Entre os países do bloco europeu, apenas a Suíça mantém o mercado aberto ao frango brasileiro. Por isso, no curto prazo, os efeitos práticos devem se concentrar nesse destino, já que ainda não há acordo sanitário para viabilizar exportações de carne suína à região.
A ABPA avaliou que o acerto “representa um importante reconhecimento ao Mercosul e um avanço estratégico”, principalmente pela previsibilidade regulatória e pela sinalização de facilitação de comércio. Na visão da entidade, o fortalecimento da relação com a Suíça contribui para a diversificação de destinos e consolida a imagem do Brasil como fornecedor confiável de proteína animal.
Com a ratificação ainda pendente nos parlamentos dos países membros, a expectativa é que o tratado só entre em vigor em 2026.
Fetag alerta para risco de prejuízo a cadeias vulneráveis
Se por um lado há entusiasmo, por outro surgem alertas de setores que historicamente enfrentam dificuldades em acordos internacionais. O presidente da Fetag-RS, Carlos Joel da Silva, chama a atenção para o risco de prejudicar cadeias vulneráveis, caso não haja salvaguardas.
“Toda abertura de mercado é importante, mas tem que ter alguns cuidados. Nós aqui também precisamos olhar para isso. Quando fizemos o Mercosul, tivemos o trigo, o leite e até o arroz, em determinado momento, prejudicados aqui no Estado”, lembrou.
Silva alertou que é “impossível” competir em igualdade de condições com produtores europeus fortemente subsidiados.

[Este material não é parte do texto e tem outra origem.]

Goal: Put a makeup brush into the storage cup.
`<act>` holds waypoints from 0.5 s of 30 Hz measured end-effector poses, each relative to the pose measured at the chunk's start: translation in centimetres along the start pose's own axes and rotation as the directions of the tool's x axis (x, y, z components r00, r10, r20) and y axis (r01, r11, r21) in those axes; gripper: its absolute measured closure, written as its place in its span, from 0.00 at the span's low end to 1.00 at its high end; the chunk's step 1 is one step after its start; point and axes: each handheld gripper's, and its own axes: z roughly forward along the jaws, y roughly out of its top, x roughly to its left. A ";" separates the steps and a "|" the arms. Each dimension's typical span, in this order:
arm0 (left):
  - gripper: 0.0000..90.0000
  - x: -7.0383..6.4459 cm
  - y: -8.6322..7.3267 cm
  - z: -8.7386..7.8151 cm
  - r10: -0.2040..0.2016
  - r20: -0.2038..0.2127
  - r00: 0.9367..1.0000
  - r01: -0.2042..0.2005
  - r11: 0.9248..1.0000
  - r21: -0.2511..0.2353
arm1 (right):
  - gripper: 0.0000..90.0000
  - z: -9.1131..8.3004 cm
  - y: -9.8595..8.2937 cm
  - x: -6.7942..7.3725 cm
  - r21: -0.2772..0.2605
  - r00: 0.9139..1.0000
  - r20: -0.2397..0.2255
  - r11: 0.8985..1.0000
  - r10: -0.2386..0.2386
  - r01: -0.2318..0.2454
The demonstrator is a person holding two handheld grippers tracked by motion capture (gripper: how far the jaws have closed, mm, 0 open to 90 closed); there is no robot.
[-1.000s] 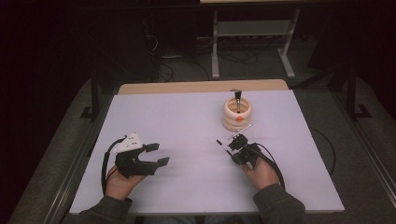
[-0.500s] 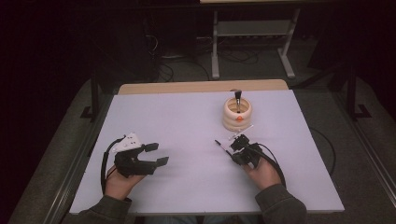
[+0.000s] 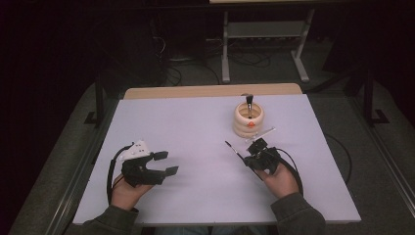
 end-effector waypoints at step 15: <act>0.36 -0.7 0.1 0.6 -0.003 0.030 1.000 0.003 1.000 0.007 | 0.94 -3.4 1.0 0.0 -0.107 0.992 -0.090 0.991 -0.085 0.076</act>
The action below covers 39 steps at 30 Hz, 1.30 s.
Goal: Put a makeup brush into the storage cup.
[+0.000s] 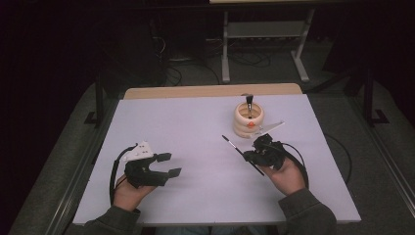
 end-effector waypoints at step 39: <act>0.64 -0.7 3.3 4.7 -0.063 0.264 0.962 0.064 0.998 0.005 | 0.94 1.9 1.4 6.1 -0.177 0.946 -0.224 0.964 -0.236 0.198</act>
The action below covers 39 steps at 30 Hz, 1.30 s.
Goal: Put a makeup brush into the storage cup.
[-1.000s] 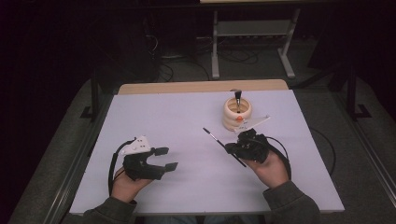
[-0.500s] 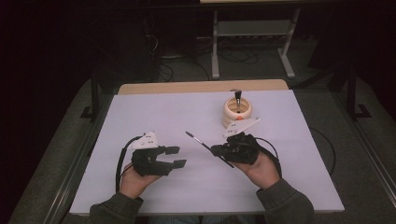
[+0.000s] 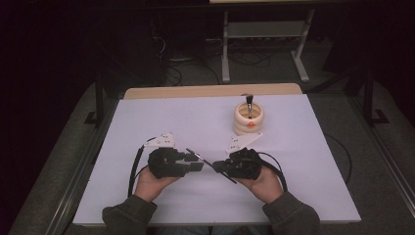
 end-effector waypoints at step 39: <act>0.95 -1.0 1.5 0.1 0.024 0.075 0.997 -0.028 0.999 0.042 | 0.94 1.6 0.6 1.2 0.046 0.998 -0.025 0.998 -0.053 0.054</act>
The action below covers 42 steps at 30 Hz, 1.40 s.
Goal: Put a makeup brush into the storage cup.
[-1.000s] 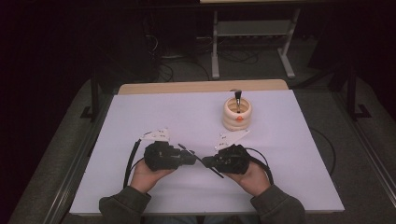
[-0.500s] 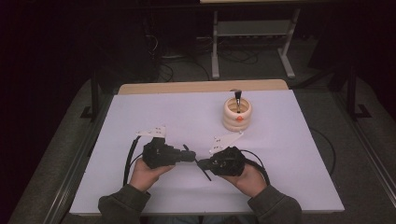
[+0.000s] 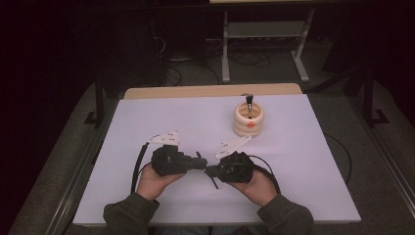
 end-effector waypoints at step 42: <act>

“Ou tu bota o mesmo subsídio que eles têm lá para os produtores aqui, ou tu tem que criar tarifa que traga o mesmo patamar de custo de produção para os produtores daqui. Se não, nós quebramos essas cadeias”, alertou.

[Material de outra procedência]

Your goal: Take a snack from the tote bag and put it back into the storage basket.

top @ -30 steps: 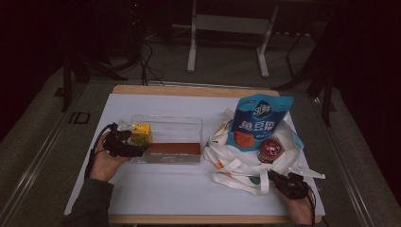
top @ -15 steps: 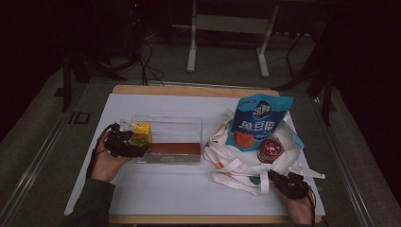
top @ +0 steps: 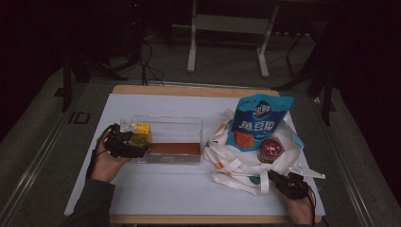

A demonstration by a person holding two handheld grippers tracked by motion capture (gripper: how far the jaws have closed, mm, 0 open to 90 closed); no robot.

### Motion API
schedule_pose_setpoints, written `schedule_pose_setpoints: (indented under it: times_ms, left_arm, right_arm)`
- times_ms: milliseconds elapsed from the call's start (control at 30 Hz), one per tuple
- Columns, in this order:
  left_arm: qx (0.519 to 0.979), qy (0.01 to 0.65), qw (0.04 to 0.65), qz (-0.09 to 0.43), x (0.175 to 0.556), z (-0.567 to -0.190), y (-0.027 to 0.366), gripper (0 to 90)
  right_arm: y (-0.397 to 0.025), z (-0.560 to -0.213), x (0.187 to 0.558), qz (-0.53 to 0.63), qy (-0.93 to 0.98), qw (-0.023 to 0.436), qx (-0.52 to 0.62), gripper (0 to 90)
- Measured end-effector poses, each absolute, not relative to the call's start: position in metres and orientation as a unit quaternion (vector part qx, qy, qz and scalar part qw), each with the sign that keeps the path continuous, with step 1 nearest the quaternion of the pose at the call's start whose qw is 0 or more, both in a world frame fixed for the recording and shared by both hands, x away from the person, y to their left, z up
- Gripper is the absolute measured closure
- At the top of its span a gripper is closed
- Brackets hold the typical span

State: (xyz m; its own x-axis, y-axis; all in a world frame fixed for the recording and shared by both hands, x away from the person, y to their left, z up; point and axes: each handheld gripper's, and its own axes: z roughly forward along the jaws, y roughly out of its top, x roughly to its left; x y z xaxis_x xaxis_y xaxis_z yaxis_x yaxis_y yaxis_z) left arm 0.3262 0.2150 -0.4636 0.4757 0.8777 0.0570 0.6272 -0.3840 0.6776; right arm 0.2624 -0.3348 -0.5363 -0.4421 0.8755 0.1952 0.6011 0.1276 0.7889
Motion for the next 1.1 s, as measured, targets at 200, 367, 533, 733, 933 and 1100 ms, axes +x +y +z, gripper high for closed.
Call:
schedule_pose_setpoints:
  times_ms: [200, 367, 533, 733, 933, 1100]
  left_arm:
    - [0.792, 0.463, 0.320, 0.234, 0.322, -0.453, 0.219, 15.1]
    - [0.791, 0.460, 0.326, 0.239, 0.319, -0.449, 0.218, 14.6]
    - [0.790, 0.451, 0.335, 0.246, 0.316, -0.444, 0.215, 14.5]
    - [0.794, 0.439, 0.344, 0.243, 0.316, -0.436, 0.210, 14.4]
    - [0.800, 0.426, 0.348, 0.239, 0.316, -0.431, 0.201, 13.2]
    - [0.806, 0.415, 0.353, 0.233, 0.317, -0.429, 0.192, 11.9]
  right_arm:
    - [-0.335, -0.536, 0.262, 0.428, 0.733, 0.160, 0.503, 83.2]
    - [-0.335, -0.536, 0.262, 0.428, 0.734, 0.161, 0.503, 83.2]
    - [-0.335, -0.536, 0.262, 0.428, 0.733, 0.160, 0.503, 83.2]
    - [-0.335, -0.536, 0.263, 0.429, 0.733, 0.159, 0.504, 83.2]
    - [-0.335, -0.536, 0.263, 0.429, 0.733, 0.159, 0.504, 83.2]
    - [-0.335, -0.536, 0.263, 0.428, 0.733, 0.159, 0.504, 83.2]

O dirigente reforçou que não é contrário a tratados, mas defende “mecanismos que protejam a produção aqui e não penalizem os agricultores familiares”.
A preocupação da Fetag encontra respaldo no histórico comercial recente. Embora o Brasil seja grande exportador líquido de carnes e autossuficiente em leite na maior parte do tempo, há importações regulares da Europa nesses segmentos. No caso dos lácteos, entram no País queijos e leite em pó da Alemanha, França e Holanda, por exemplo, geralmente em momentos de alta de preços ou quebra de safra nacional.
Já nas carnes, as compras se concentram em cortes suínos e derivados de alto valor agregado, oriundos de países como Espanha e Dinamarca, voltados a nichos de consumo. O dirigente da Fetag ressalta que a ampliação dessas importações sem salvaguardas poderia pressionar ainda mais cadeias já fragilizadas, como a do leite no Rio Grande do Sul.